In the listing below, how many lines contain the word "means"? Answer with the number alone.
++++++++
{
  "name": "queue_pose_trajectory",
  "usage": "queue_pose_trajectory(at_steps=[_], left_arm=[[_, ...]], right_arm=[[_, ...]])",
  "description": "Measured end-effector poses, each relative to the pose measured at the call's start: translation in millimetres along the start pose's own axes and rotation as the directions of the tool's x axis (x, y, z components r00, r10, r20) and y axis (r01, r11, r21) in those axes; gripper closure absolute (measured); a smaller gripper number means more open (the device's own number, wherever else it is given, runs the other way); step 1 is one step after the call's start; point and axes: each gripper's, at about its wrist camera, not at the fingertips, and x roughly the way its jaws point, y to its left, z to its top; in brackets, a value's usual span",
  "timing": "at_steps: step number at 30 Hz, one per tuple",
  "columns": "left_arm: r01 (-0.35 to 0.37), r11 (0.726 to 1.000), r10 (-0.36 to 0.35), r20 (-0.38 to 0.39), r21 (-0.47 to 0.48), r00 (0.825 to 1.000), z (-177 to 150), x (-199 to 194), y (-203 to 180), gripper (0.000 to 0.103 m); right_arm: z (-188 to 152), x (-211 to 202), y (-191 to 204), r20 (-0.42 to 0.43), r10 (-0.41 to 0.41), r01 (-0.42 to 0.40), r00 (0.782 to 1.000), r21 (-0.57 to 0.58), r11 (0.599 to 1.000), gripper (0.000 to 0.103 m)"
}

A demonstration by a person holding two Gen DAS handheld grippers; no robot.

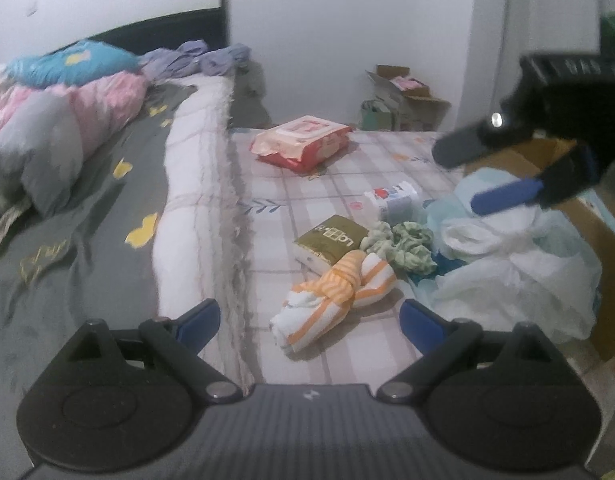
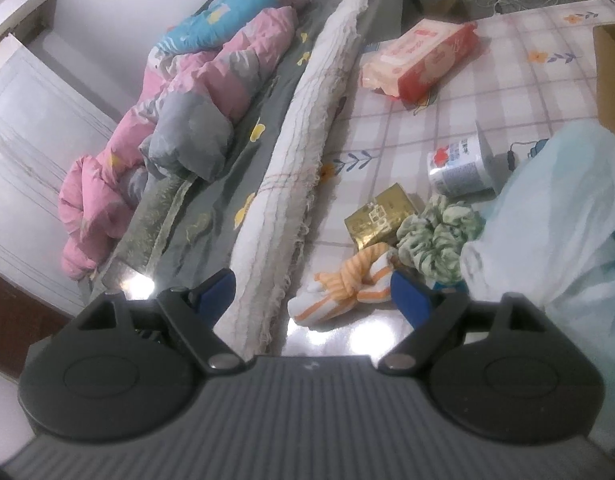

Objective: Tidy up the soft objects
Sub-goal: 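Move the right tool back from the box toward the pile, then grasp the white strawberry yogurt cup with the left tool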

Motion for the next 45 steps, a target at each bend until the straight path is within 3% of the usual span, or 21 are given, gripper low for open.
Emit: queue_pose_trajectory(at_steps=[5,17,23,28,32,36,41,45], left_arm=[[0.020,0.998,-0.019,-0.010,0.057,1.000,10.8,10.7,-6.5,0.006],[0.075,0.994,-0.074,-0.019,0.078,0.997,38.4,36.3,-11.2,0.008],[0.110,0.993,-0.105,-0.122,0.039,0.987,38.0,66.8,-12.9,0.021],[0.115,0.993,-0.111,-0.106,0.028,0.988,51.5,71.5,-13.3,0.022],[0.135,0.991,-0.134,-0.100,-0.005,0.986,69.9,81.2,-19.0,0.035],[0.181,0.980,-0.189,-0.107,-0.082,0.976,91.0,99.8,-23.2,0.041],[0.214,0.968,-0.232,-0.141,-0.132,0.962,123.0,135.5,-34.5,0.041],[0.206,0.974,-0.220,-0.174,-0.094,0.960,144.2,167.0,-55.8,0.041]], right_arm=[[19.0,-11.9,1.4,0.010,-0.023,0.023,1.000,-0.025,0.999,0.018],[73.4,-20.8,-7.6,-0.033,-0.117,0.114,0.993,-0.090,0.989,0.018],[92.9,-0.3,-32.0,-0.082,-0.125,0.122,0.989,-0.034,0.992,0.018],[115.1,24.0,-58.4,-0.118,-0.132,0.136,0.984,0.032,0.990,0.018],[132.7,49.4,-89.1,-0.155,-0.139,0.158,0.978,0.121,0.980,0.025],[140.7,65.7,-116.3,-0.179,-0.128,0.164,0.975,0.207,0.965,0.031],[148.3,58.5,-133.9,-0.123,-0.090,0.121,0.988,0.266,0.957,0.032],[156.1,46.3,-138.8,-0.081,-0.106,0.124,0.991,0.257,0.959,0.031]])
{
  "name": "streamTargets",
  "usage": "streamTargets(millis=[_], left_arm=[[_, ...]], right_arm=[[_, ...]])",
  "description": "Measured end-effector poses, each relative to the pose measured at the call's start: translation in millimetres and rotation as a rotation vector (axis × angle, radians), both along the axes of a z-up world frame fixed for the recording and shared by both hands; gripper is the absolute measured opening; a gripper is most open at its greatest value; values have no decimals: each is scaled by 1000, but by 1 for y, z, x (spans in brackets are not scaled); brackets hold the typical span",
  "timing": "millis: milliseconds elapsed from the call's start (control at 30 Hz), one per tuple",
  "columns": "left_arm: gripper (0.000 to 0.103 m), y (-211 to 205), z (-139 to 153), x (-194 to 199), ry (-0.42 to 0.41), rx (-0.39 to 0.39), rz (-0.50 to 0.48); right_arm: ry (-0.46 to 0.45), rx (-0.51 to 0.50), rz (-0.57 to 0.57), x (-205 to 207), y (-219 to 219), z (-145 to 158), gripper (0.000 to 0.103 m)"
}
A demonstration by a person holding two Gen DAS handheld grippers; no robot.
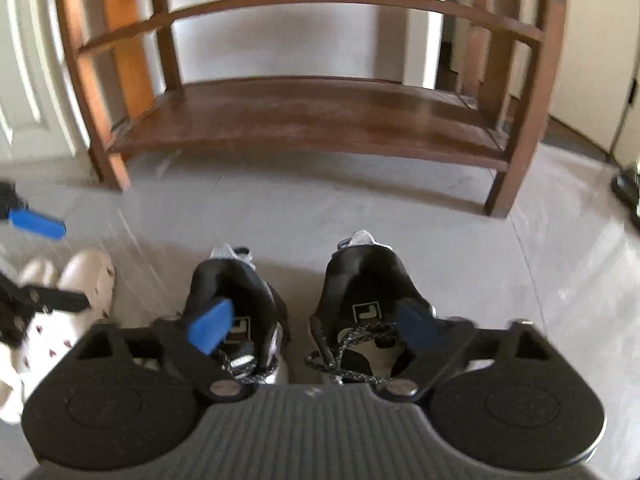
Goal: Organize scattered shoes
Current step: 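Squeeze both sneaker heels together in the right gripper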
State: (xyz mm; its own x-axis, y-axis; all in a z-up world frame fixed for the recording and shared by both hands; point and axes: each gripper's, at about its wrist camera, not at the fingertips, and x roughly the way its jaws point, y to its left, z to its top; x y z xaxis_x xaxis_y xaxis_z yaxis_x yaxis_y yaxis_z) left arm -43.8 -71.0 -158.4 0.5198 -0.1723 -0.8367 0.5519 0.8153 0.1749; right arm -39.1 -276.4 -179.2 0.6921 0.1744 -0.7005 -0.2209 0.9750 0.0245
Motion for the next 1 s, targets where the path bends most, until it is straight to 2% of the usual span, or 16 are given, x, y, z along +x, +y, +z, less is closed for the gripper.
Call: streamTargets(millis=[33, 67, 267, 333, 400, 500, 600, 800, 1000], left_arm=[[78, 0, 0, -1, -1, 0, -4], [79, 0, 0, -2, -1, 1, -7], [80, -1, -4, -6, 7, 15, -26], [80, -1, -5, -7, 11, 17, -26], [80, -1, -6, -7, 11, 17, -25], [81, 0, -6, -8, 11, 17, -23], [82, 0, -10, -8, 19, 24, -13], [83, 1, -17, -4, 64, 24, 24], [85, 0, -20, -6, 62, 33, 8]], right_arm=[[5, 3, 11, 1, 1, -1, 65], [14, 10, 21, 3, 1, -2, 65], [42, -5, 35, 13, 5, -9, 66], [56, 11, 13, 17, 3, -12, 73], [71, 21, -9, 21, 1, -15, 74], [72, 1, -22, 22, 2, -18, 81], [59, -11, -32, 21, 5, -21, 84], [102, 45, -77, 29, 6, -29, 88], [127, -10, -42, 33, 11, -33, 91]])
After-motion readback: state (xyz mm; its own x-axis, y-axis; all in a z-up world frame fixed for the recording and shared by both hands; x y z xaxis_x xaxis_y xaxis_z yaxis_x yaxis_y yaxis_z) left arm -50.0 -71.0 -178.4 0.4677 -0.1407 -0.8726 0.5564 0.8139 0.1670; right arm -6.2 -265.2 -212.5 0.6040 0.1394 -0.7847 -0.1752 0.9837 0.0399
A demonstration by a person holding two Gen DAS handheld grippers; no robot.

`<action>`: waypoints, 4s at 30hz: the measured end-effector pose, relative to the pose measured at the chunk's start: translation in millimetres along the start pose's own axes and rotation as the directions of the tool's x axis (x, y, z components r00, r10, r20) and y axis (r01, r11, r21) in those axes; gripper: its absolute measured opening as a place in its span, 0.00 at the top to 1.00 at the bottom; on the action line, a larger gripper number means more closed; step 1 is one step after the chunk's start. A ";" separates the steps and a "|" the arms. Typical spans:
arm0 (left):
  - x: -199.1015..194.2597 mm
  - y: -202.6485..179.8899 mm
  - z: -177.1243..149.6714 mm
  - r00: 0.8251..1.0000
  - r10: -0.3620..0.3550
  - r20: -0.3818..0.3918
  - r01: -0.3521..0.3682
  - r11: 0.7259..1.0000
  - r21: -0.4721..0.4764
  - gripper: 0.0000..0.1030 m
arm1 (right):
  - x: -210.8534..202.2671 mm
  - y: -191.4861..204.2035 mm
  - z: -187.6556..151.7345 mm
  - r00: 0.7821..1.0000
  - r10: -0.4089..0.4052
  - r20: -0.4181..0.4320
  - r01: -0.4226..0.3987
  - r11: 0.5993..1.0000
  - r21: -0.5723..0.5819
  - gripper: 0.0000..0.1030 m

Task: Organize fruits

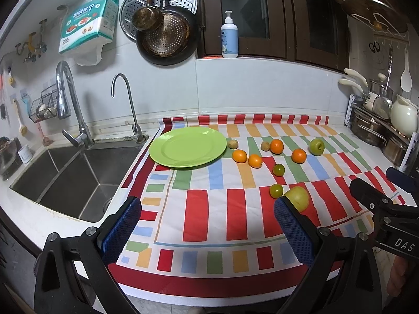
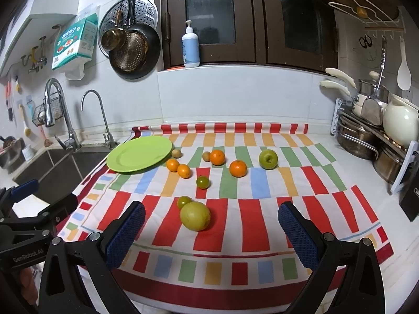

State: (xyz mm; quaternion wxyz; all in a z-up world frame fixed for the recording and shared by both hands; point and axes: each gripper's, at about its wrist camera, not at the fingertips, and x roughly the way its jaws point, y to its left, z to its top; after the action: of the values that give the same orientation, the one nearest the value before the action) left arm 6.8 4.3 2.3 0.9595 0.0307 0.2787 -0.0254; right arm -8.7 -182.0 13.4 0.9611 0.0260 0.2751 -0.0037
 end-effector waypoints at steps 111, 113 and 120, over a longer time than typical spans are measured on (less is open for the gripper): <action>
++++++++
* **THE ANSWER**:
2